A political body (Congress) specifies CBO operating rules that politically constrain the agency. CBO bill "scoring" requires forecasting and, often, computer modeling. The CBO employed both to predict the stimulus’ impact.

Forecasts are guesses. The CBO is only permitted to do linear forecasts. They cannot estimate and factor into forecasts how legislation will change the behavior of those affected and skew the results from linear projections. So, unless the CBO is reporting measureable results (e.g., revenues), their figures are nearly always wrong.

Computer models use assumptions as bases for predicting results. Legislators overseeing the CBO may provide the assumptions.

Peter Suderman at Reason Magazine reported on stimulus jobs-modeling: "If you create a model that predicts the law will create jobs, and then you rerun a mild variation of that model a few years later using updated figures about what money was actually spent, it still reports that the stimulus created jobs. But there’s no counting here, no real-world attempt to assess the reality of the stimulus. … CBO director Douglas Elmendorf confirmed … last year …, ‘If the stimulus bill did not do what it was originally forecast to do, then that would not have been detected by the subsequent analysis.’"

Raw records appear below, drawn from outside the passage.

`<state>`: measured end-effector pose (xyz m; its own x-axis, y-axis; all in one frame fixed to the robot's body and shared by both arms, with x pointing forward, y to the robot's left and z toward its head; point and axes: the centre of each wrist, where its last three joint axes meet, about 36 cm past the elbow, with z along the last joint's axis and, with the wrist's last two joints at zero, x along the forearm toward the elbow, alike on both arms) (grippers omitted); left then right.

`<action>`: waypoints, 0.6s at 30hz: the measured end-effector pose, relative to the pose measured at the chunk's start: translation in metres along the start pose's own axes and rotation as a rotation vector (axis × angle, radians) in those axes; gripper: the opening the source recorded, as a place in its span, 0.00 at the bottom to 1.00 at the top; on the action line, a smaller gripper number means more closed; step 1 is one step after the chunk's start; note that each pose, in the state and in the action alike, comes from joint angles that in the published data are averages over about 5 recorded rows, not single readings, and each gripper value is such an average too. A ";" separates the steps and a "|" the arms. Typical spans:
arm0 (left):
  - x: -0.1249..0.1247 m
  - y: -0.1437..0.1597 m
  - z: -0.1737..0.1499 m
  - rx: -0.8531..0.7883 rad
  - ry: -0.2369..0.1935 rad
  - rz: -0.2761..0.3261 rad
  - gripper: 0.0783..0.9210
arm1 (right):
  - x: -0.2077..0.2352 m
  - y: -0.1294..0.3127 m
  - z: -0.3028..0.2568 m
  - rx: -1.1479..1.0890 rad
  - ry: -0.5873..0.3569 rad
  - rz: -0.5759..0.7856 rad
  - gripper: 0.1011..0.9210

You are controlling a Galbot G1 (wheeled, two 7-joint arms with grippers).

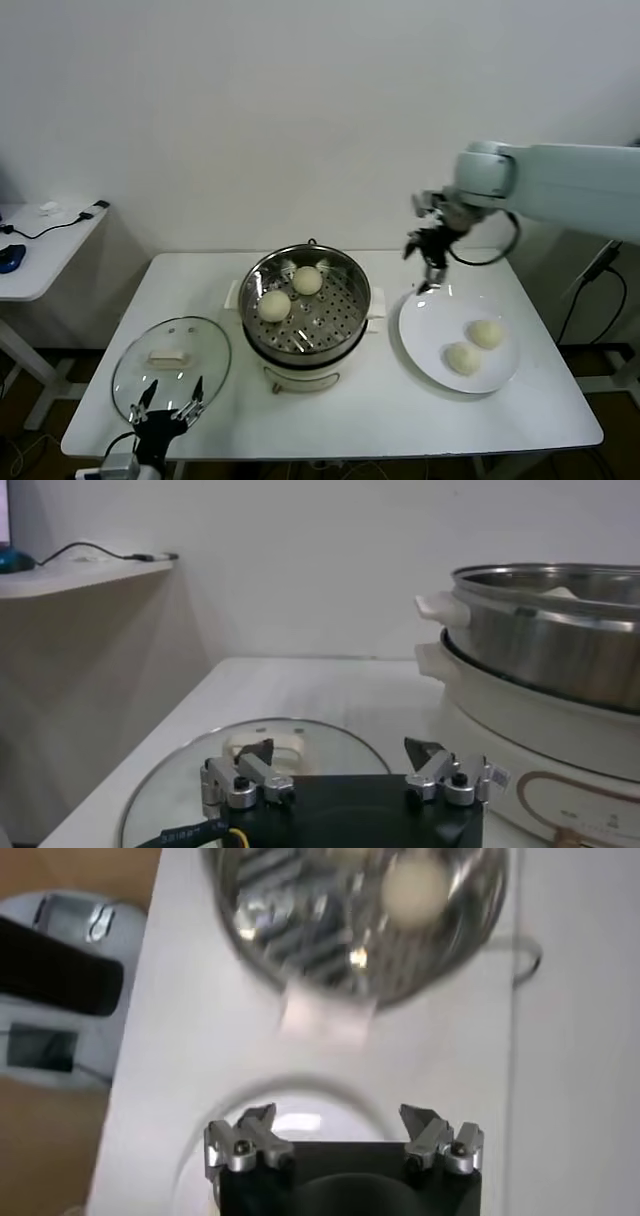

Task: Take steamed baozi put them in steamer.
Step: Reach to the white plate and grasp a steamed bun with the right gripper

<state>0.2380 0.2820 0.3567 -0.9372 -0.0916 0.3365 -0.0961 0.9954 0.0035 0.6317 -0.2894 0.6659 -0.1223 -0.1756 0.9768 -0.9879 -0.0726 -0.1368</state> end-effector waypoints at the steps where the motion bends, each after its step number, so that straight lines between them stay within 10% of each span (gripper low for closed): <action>1: 0.000 0.000 0.000 0.000 0.000 -0.001 0.88 | -0.006 0.006 0.013 -0.016 0.010 -0.005 0.88; 18: 0.004 -0.002 0.004 0.010 0.012 -0.013 0.88 | -0.127 0.073 0.110 -0.177 0.093 -0.062 0.88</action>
<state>0.2329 0.2791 0.3541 -0.9318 -0.1038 0.3478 -0.1111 0.9938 -0.0013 0.5861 -0.3803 0.5133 -0.0608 -0.0838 0.9946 -0.9941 0.0950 -0.0527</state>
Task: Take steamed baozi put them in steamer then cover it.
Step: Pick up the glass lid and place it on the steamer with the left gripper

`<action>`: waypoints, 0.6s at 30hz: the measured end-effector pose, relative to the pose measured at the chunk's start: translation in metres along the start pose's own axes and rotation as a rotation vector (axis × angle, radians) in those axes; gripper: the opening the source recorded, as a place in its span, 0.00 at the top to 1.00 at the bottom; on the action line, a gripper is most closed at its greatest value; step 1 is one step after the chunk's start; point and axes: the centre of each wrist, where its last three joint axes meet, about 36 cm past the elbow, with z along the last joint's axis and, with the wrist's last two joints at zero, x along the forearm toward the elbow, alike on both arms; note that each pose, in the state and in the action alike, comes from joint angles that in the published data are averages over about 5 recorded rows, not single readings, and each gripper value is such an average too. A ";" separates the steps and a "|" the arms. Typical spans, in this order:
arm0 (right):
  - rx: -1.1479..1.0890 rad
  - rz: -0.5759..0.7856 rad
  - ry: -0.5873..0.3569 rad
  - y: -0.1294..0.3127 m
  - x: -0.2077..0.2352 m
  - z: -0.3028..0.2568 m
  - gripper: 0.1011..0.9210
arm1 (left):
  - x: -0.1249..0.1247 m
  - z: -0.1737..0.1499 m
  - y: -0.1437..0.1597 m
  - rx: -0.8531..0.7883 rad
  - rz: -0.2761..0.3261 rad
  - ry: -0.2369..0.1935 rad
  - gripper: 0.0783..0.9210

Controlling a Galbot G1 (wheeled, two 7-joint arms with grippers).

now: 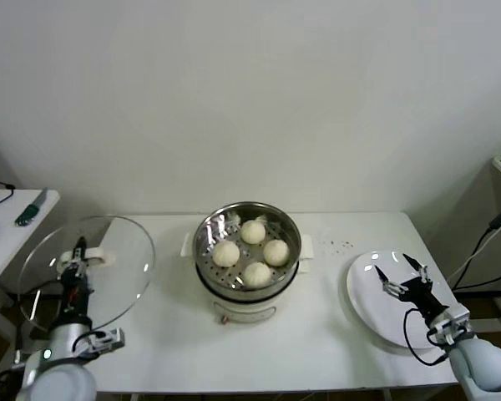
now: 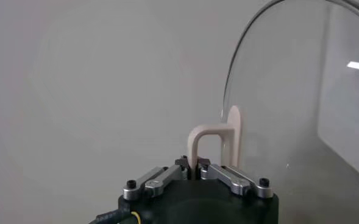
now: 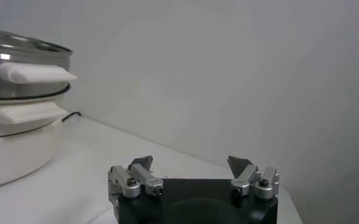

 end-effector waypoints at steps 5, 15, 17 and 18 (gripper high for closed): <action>0.011 -0.004 0.007 0.000 -0.008 -0.002 0.12 | -0.010 -0.016 0.020 0.005 -0.010 -0.045 0.92; 0.034 -0.007 0.029 -0.001 -0.016 0.003 0.12 | -0.014 -0.071 0.040 0.030 0.029 -0.147 0.92; 0.037 -0.005 0.034 -0.001 -0.016 0.004 0.12 | -0.015 -0.084 0.041 0.039 0.043 -0.165 0.92; 0.039 -0.005 0.037 -0.001 -0.016 0.004 0.12 | -0.015 -0.090 0.041 0.043 0.050 -0.174 0.92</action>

In other words, if the CBO model assumed that the stimulus would create jobs, then the stimulus created jobs – even if it didn’t. That it’s not provable is an appealing feature of politicians’ claim that 3 million more would be unemployed without the stimulus. In fact, 2.9 million fewer Americans are working today than pre-stimulus.

The allegation that one-third of the stimulus went to tax "cuts" is also false. PolitiFact, a political fact-checker, reported that "the mix of tax cuts includes a refundable credit of up to $400 per individual … $800 for married couples; a temporary increase of the earned-income tax credit for disadvantaged families; and … extension of a program that allows businesses to recover the costs of capital expenditures faster than usual."

PolitiFact disallowed as a "cut" the annual inflation-indexing of the alternative minimum tax. On that basis alone, the one-third claim cannot be substantiated. Only in political Washington can continuing something that’s been done for years be considered a "cut."

Strictly speaking, there were no permanent "cuts" in the stimulus, mostly one-time refunds and temporary credits. Disadvantaged families already pay no taxes, so increasing taxpayer-subsidized IRS credits to them cannot fairly be considered tax cuts. Without counting one-time refunds and temporary credits as cuts, the accelerated depreciation of businesses’ capital investments remains the only tax cut in the stimulus – and that expires when an investment is fully amortized.

Will congressional politicians accept everything issued by the CBO? Before Thanksgiving, the CBO increased the cost of the stimulus to $825 billion from $787 billion – up 5 percent – and reported that the stimulus will hurt long-term economic growth due to "the resulting increase in government debt." Each dollar of additional debt, it reports, "crowds out about a third of a dollar’s worth of private domestic capital."

A third of $15 trillion? That’s $5 trillion – an amount the CBO thinks our debt will cost the private sector. That means $5 trillion less investment and fewer private-sector jobs for the living and unborn Americans committed by our political class to repaying the still-expanding debt.